* What is required *
For the listing below, show each line that includes the string "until".
==============================
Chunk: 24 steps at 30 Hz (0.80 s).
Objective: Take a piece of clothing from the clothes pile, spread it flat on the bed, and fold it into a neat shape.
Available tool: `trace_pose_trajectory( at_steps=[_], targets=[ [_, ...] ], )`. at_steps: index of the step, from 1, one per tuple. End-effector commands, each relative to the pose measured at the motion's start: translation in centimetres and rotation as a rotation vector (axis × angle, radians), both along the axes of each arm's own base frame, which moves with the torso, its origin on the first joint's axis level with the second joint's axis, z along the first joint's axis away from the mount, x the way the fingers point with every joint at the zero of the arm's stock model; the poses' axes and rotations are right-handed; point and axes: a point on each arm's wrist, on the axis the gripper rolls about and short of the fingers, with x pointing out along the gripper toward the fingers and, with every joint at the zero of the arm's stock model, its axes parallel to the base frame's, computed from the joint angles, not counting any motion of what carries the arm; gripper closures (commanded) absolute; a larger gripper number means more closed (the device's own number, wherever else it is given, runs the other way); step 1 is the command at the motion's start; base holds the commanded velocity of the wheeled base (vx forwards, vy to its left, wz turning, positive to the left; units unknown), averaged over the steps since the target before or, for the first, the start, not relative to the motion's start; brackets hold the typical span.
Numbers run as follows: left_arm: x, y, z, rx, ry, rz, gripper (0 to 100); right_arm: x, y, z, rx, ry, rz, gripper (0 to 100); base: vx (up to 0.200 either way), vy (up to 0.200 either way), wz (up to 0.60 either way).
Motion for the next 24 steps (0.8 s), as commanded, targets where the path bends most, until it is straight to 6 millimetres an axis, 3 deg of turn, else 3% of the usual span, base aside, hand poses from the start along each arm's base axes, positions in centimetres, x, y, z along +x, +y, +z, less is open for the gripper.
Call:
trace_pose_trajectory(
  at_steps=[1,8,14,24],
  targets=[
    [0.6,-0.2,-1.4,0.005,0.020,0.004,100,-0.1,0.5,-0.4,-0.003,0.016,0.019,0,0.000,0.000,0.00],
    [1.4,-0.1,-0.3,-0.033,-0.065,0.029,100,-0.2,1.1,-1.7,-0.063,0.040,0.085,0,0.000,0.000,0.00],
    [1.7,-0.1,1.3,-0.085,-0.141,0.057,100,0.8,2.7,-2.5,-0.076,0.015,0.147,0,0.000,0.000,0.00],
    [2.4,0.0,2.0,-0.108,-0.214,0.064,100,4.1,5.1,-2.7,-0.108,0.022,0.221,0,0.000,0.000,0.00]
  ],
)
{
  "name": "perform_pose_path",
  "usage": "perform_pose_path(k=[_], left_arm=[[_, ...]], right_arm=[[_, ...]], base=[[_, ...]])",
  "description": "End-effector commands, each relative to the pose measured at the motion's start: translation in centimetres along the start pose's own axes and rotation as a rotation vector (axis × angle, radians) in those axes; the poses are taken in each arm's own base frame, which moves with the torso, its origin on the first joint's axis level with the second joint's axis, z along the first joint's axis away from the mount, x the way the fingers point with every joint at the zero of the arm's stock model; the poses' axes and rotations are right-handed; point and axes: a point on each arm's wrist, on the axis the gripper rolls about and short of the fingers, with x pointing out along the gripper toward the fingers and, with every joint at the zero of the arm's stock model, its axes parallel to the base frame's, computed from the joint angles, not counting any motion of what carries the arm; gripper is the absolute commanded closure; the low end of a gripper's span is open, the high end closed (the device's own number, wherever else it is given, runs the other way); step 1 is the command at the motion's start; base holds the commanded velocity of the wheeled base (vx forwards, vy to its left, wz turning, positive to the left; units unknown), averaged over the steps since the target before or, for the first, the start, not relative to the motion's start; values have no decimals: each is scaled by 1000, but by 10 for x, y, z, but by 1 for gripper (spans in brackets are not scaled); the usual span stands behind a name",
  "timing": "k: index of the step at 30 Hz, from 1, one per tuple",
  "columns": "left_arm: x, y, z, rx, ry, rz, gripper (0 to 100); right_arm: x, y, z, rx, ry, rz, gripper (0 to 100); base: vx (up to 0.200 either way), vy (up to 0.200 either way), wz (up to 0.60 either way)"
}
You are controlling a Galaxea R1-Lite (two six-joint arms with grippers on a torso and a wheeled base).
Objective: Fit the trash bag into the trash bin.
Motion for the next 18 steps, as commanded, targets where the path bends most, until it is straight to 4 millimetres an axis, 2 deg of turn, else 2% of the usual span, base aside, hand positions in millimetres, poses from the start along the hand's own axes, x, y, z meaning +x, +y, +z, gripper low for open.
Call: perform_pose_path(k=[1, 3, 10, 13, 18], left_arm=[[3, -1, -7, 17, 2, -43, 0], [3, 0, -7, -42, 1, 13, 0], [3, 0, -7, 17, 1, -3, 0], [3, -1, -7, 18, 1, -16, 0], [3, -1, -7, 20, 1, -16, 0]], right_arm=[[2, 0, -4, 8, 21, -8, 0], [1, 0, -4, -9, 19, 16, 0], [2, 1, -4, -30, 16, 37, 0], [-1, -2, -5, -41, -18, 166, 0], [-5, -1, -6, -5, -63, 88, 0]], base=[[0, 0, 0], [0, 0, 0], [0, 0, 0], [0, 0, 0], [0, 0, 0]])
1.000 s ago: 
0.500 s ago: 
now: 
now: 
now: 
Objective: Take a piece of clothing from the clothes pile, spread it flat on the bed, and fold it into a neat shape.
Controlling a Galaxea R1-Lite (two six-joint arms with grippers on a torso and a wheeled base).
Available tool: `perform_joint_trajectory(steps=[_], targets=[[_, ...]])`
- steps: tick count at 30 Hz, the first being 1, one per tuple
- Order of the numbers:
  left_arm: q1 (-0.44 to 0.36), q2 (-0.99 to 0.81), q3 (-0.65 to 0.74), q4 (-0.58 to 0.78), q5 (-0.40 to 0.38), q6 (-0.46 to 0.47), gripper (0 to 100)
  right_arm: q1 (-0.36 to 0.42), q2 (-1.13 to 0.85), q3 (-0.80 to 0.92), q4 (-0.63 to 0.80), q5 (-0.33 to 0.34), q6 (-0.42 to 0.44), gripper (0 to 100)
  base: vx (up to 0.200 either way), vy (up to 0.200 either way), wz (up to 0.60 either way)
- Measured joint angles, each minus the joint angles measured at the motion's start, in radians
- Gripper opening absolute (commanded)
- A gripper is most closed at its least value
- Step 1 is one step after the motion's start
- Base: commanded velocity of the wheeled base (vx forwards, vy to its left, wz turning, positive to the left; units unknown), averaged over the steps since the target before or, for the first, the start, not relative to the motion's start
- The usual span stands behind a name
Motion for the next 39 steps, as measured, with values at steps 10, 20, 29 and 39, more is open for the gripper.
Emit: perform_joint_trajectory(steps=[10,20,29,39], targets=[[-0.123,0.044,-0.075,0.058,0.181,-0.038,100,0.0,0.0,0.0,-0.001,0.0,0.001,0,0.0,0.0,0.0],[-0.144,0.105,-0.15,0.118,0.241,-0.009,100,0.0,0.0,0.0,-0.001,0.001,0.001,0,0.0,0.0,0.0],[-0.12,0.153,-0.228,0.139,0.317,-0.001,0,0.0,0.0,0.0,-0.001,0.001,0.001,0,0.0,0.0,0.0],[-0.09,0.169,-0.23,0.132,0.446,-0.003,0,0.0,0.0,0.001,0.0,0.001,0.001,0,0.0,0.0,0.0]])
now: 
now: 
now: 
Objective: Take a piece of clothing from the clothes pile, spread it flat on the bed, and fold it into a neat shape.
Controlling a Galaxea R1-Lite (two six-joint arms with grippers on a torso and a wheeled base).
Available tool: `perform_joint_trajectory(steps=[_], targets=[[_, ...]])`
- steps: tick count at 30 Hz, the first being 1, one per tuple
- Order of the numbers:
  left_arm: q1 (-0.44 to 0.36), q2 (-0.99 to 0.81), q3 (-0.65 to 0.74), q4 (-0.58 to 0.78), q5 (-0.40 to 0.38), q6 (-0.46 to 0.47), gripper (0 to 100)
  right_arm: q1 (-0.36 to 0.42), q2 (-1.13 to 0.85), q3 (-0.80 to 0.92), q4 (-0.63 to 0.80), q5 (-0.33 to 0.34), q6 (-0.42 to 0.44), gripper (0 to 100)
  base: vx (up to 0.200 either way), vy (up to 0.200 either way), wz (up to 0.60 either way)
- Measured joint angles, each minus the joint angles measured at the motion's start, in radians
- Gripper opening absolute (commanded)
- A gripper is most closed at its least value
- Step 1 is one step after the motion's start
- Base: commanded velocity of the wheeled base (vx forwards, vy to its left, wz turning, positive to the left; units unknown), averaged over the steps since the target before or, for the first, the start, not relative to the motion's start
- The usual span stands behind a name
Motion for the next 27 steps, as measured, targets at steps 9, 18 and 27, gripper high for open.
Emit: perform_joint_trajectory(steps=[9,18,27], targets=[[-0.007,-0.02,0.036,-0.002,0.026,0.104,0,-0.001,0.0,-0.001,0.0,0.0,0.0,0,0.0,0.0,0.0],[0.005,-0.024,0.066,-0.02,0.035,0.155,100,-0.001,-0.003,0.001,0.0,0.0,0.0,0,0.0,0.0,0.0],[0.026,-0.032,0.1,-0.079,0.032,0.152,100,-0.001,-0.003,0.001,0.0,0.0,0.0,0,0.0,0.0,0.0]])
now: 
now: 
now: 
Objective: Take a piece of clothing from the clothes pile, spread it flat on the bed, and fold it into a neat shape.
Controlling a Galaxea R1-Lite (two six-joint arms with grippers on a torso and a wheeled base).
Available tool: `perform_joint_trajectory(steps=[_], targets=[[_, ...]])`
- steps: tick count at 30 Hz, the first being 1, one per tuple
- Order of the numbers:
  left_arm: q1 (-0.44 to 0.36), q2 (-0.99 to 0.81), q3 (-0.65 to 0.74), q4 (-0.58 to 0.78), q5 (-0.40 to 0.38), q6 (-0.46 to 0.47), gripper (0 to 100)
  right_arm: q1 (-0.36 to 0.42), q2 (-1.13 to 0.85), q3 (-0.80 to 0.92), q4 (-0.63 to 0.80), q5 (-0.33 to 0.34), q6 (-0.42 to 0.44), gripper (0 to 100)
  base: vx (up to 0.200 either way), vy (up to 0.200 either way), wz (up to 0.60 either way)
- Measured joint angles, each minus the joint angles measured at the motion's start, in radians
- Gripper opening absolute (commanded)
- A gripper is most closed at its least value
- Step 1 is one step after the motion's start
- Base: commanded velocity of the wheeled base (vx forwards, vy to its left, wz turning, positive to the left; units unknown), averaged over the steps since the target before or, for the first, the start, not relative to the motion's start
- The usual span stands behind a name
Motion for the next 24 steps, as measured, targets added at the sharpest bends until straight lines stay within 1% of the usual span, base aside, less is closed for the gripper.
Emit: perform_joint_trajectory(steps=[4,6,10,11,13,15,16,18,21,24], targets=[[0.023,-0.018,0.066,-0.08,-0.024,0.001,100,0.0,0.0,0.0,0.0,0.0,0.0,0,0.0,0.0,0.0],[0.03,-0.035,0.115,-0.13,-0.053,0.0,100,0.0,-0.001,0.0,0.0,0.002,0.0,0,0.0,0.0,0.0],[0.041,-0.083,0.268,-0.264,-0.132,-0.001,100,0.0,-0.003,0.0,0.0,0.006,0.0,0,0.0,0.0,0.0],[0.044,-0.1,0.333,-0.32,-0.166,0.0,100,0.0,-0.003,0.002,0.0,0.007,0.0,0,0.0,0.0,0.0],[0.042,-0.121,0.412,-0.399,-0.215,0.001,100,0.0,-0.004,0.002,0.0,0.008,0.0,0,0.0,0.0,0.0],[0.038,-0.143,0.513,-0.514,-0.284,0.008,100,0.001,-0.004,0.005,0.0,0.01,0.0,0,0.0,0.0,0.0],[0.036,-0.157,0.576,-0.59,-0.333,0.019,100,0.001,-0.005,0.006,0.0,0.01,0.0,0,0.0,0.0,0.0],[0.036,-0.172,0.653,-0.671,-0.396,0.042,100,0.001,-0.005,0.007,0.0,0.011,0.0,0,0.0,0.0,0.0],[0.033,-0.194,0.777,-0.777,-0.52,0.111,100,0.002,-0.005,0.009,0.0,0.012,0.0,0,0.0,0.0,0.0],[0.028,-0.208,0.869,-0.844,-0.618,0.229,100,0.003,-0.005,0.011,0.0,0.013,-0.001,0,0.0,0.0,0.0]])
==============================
* Solution to the exercise *
Motion for the next 24 steps (0.8 s), as commanded, targets where the path bends most, until it is straight to 6 millimetres an axis, 3 deg of turn, else 3% of the usual span, base aside, hand poses from the start along each arm's base axes, positions in centimetres, x, y, z along +x, +y, +z, less is open for the gripper.
Motion for the next 18 steps, as commanded, targets where the path bends most, until it is straight to 4 millimetres an axis, 2 deg of turn, else 2% of the usual span, base aside, hand positions in millimetres, poses from the start along the hand's own axes, x, y, z meaning +x, +y, +z, gripper low for open.
Motion for the next 24 steps, as measured, targets added at the sharpest bends until straight lines stay within 1% of the usual span, base aside, less is closed for the gripper.

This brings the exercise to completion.